V3.0 a pretty massive rewrite, and in fact we may probably reengineer the schema, since originally Tomas adopted the Vaticle style guide, and made all of the property names different from the TypeDB ones. The consequence of this is that Fetch statements must be super long to include every property, every sub-objects and all of its properties. If the variable names are the same then Fetch would be more powerful and concise.

Still, the powerful new capabilities of v3.0 make it worth this re-engineering, as long as TIME and GPS are sorted. Please provide architectural best practice for these two, thanks

Loïc Veillard · Answer 10 · Fri May 24 2024 21:16:07 GMT+0800 (China Standard Time)

So after lot of thought Im changing my wishlist priorities. My key needed feature is being able to share $vars between different streams. This would fix almost every issue we are facing with mutations and is something enabled in most databases.

As an example:

startTX

   insert
      $b isa Book, has id 1
    ---
    match
       $allAuthors isa Author
    ---
    insert
      $authorship ($book, $allAuthors) isa Authorship
 
endTx

brettforbes · Answer 11 · Tue May 28 2024 13:45:58 GMT+0800 (China Standard Time)

Can LLM Vectors be stored and indexed?

This would be very useful, to store LLM vectors along with entities or relations. Can it be done using structs or lists somehow? LLM are going to keep getting bigger, so it'll have to be addressed at some stage. Need to connect TypeDB to natural language meaning, which is a vector in the case of LLM's.
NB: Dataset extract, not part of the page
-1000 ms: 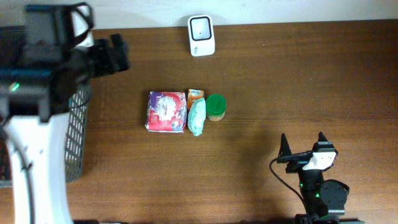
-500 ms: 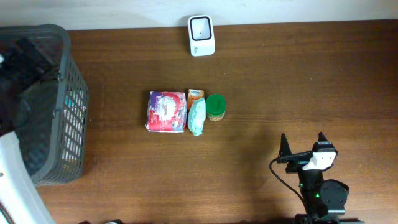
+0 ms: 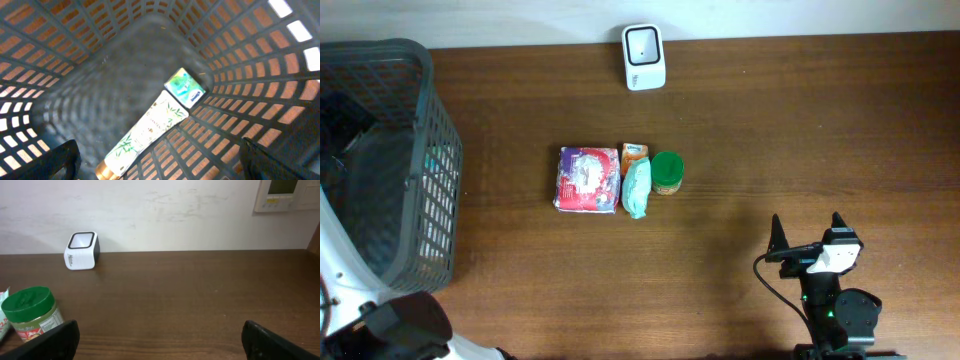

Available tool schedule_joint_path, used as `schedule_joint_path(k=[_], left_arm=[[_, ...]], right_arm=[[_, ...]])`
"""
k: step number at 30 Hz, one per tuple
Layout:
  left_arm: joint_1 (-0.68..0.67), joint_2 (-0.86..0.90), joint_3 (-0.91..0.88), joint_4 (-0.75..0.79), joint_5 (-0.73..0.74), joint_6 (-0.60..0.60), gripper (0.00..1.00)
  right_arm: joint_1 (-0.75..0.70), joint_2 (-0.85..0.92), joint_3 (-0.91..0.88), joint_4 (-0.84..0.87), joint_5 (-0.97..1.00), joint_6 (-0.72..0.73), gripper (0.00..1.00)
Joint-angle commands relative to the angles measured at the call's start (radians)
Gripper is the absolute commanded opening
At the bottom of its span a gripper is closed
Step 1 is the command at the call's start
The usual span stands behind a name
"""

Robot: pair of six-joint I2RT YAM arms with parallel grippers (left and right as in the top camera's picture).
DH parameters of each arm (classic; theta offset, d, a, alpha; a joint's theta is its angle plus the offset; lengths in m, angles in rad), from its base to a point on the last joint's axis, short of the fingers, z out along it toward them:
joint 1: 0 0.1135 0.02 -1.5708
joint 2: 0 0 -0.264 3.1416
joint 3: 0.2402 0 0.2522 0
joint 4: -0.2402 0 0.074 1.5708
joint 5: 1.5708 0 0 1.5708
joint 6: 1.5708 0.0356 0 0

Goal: Scan the item barcode
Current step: 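Move the left gripper back into the basket toward the white Pantene tube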

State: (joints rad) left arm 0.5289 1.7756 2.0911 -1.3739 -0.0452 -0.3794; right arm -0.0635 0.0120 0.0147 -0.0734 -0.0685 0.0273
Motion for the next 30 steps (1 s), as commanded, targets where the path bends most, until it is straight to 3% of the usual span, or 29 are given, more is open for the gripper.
schedule_joint_path(k=[1,6,9,12,15,18,20,22,25,30], left_arm=[[0.003,0.034,0.01,-0.005,-0.004,-0.009,0.99],[0.003,0.054,0.004,-0.004,-0.004,-0.009,0.99],[0.002,0.063,0.004,0.009,-0.003,-0.009,0.91],[0.005,0.084,0.004,0.054,-0.004,-0.009,1.0],[0.004,0.127,0.004,0.079,-0.003,-0.009,1.0],[0.004,0.214,0.004,-0.005,-0.005,-0.007,1.0],[0.004,0.262,0.004,-0.039,0.002,0.066,1.0],[0.005,0.32,0.004,-0.049,0.077,0.213,0.98],[0.005,0.397,0.004,-0.021,0.092,0.224,0.99],[0.005,0.487,0.004,0.114,0.299,0.208,0.99]], right_arm=[[0.005,-0.006,-0.009,-0.001,0.009,0.011,0.99],[0.005,-0.006,-0.009,-0.001,0.009,0.011,0.99],[0.004,-0.006,-0.009,-0.001,0.009,0.011,0.99],[0.005,-0.006,-0.009,-0.001,0.009,0.011,0.99],[0.004,-0.006,-0.009,-0.001,0.009,0.011,0.99],[0.005,-0.006,-0.009,-0.001,0.009,0.011,0.99],[0.005,-0.006,-0.009,-0.001,0.009,0.011,0.99],[0.004,-0.006,-0.009,-0.001,0.009,0.011,0.99],[0.004,-0.006,-0.009,-0.001,0.009,0.011,0.99],[0.005,-0.006,-0.009,-0.001,0.009,0.011,0.99]])
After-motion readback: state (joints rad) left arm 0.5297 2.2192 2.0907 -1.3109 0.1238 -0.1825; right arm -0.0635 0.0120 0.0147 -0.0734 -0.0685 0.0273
Steve Pritchard · Answer 12 · Sat Jun 08 2024 12:22:10 GMT+0800 (China Standard Time)

Can LLM Vectors be stored and indexed?

This would be very useful, to store LLM vectors along with entities or relations. Can it be done using structs or lists somehow? LLM are going to keep getting bigger, so it'll have to be addressed at some stage. Need to connect TypeDB to natural language meaning, which is a vector in the case of LLM's.

It's not just vector storage, but the Approximate Nearest Neighbour search that is also required.